Su infancia discurrió entre el castillo de la abuela, las nannies y los días de sol en Saint-Jean-de-Luz. De joven debutó con brillo en los grandes bailes venecianos de Beistegui o el Black & White de Capote. Una educación impecable y la herencia de un padre (ausente, para variar) que amaba el esquí y una madre que traducía a Hemingway harían el resto. En 1849 se casó, jovencísima, con el vizconde de Ribes: se convertiría en lo que hoy se denomina socialité, y haría de la haute couture una seña de identidad personal tan reconocible como su porte de estatua (que Horst, Avedon, Bailey, Beaton o Doisneau inmortalizarían). En su fabulosa colección destacan los modelos de Saint Laurent, Valentino, Dior, Ralph Lauren, Armani, Emanuel Ungaro, Galliano o Jean-Paul Gaultier, que le dedicó una colección en 1999 titulada Divina Jacqueline.

De Ribes es el último ejemplar de una especie casi extinta: una mujer culta que encarna, además, la quintaesencia de la elegancia. Y una virtuosa del arte social, heredera de una visión del mundo que reunía a artistas y aristócratas para descorchar la vida bajo las lámparas de araña.

Autorretrato / Mariano Rajoy

A algunos nos enseñaron en el colegio que hacer campaña por uno mismo queda feo. A Rajoy, en cambio, no le preocupa desoír aquello de que “obras son amores, y no buenas razones”. “Me voy a votar a mí mismo porque confío en mí, me conozco bien y hago justicia” confesaba esta semana en la Cope.
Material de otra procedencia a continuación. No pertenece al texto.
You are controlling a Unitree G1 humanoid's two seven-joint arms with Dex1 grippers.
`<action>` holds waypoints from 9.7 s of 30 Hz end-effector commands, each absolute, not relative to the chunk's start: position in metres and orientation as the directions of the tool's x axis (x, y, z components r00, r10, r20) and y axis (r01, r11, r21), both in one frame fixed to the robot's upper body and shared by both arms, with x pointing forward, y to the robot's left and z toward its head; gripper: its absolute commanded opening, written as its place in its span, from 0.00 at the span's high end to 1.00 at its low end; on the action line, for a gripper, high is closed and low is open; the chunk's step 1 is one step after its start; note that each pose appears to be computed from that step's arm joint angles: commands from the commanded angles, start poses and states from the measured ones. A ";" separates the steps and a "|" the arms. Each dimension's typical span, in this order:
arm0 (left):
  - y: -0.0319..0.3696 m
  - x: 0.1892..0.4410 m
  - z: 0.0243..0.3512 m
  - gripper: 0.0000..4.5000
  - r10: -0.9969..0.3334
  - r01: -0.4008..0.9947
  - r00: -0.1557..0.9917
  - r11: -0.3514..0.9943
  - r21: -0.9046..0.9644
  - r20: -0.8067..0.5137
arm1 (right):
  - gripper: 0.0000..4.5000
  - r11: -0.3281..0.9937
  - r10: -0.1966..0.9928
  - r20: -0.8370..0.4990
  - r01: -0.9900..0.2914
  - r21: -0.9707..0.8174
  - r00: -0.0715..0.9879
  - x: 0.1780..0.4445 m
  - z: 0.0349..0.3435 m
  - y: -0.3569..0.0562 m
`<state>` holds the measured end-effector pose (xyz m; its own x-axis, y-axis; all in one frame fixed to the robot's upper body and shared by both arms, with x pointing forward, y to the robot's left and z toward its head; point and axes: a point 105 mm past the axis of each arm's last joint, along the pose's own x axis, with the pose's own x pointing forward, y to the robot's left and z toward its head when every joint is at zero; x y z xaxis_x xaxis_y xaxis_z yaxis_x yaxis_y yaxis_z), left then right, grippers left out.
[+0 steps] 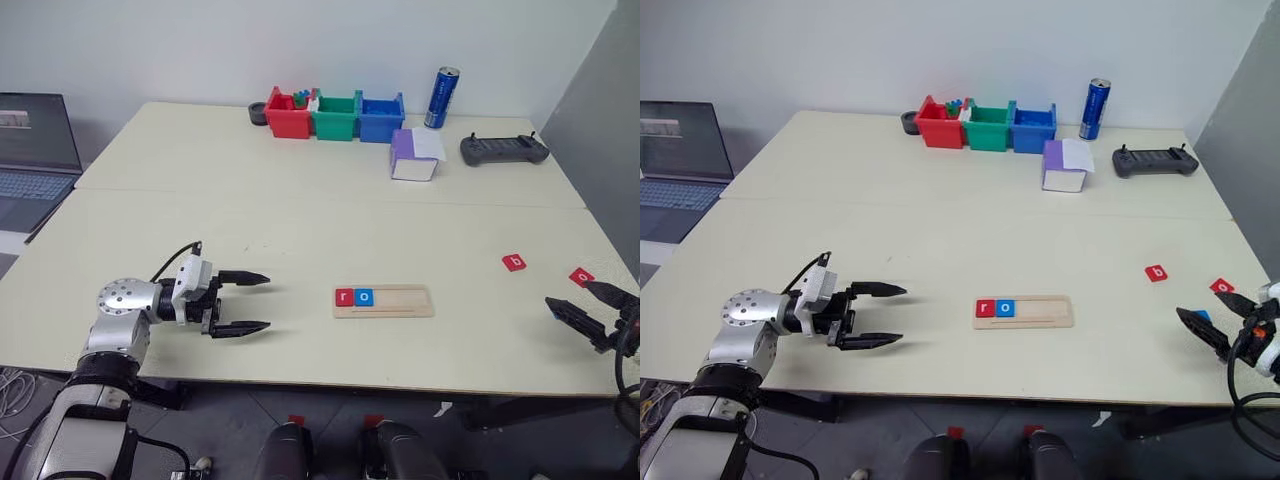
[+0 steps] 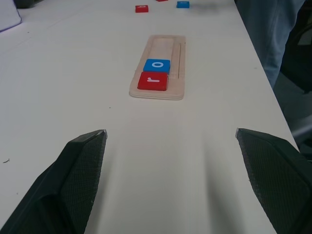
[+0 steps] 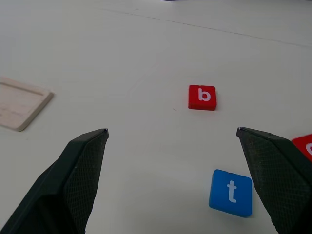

Un hombre de gustos sencillos que desayuna con el Marca, un señor de provincias que toma distancia ante lo hipermoderno. Esperemos que Bertín no lo siente en su tresillo ni lo pasee por la dehesa.

Mirada al pasado / John-John Kennedy

Nunca hubo un nombre con tal aliteración: John al cuadrado. Se convirtió en los mismos Estados Unidos de América cuando saludó al féretro de su padre como un niño hombre. Habría cumplido 55 años el pasado miércoles de no haber sido por aquella avioneta. Fue abogado y editor de George, aunque se quedó en promesa. La política había sido puntualmente sexy antes de él, pero la maldición de los Kennedy enterró una de las mejores genéticas de la historia.

Imparable / Adele

Cuando Spotify parece haber vencido definitivamente a las tiendas de discos, Adele vende casi dos millones y medio de copias en la primera semana de 25, su tercer álbum. Fuera del canon, desde su cuerpo hasta su voz, Adele conquista nuevas metas. Incluso los que somos alérgicos a su chorro de voz, debemos de aceptar que puede con todo, ya sea versionear Hello con instrumentos infantiles y su pose de matrona inglesa o arrinconar los dispositivos 3.0. Toda una heroicidad.